Still, Safi praised the Emirati government, which he said had acted to help the Libyan opposition out of Arab brotherhood and had not asked for anything in return.
He said that officials in the east also have been negotiating with Qtel, the Qatar-owned internet and mobile service provider, for assistance in restoring the Libyan network to full capacity, but that Qtel has yet to receive permission from the Qatari government.
But the delay has not disappointed Safi, a former flight engineer for Libyan Airlines, who noted Qatar’s previous diplomatic and military assistance. He said Qatari engineers were also helping to repair Benghazi’s airport.
“We will find people to provide equipment,” he said. “We have some connections at high levels in the telecommunications industry.”
Safi and the engineers declined to name their connections but said that one Libyan expatriate, also a telecom executive, was personally providing funding to keep the ad-hoc mobile phone network running.
Priority to key institutions
When internet returns to eastern Libya, it will also come through a satellite, Athrm said, most likely from an Italian provider. Because the so-called VSAT, or “very small aperture terminal”, will have a far lower capacity than the cut fibreoptic cable once did, the engineers said they will not be able to let everyone on at once.
They will give access first to key institutions, such as banks and government buildings, though soon they hope to allow residential users to get on the satellite internet using their existing connections.
To avoid clogging the network, they will block YouTube and peer-to-peer downloading sites and may also set low download and upload rates, giving users connections with the comparative speed of a fast dial-up modem.

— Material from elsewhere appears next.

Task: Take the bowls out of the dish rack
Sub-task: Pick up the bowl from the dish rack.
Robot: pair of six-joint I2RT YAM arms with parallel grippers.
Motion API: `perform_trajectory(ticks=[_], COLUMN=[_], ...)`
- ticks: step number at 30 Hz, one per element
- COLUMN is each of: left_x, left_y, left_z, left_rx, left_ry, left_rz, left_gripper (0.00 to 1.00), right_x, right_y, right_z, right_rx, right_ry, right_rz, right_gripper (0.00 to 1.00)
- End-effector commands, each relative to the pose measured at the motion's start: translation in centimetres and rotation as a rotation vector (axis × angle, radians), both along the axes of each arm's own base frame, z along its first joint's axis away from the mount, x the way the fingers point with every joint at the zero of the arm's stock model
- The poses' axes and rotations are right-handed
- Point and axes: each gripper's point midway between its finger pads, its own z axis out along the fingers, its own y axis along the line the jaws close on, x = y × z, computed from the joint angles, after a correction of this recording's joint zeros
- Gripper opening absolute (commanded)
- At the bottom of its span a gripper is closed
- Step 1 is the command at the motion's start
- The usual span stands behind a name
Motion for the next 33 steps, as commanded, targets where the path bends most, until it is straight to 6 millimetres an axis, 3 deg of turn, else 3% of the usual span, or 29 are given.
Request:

But no matter what the speed, the return of the internet to east Libya will likely restore at least some normalcy to the lives of eastern residents, who until now have been able to read email and check up on friends only if they know someone who has set up their own ad hoc satellite connection – as some protesters did at Benghazi’s main courthouse – or if they succeeded in begging a few minutes of computer use from a member of the international media.
Low-wage service workers, many of them immigrants from South Asian countries, often plead with reporters for access to satellite phones so they can call family members who likely have not heard from their relatives in weeks, if not months. Restoring international service to mobile phones will not be much of a boon to such labourers, many of whom sold their SIM cards for extra cash.
But the issue has become personal for men like Mahdawi and Athrm, who witnessed the Gaddafi regime’s violence first-hand.
Athrm said he has received emails from LTT engineers in Tripoli expressing their anger with the government’s actions, their solidarity with the eastern opposition movement, and their disgust with the regime’s crackdown in the west.
Some have stayed home from work in protest, though Mohammed Benayed, the chairman of the General Post and Telecommunications Company, has apparently threatened to withhold the salaries of those who do not turn up for work, according to Athrm.
Athrm’s former managers in the capital simply have not contacted him at all since February 17, when the crackdown began in earnest.
On that day, Athrm joined protesters who were trying to cross a bridge into central Benghazi and reach a demonstration outside the city’s main courthouse. He handed his mobile phone to a reporter, showing a video he took of the moment when mercenaries wearing yellow hard hats opened fire on the advancing crowd. The phone’s tinny speakers blared the noise of shouting and a stream of gunfire.
“Three guys were hit next to me,” he said. “I had to help take them back to the hospital, without any introduction.”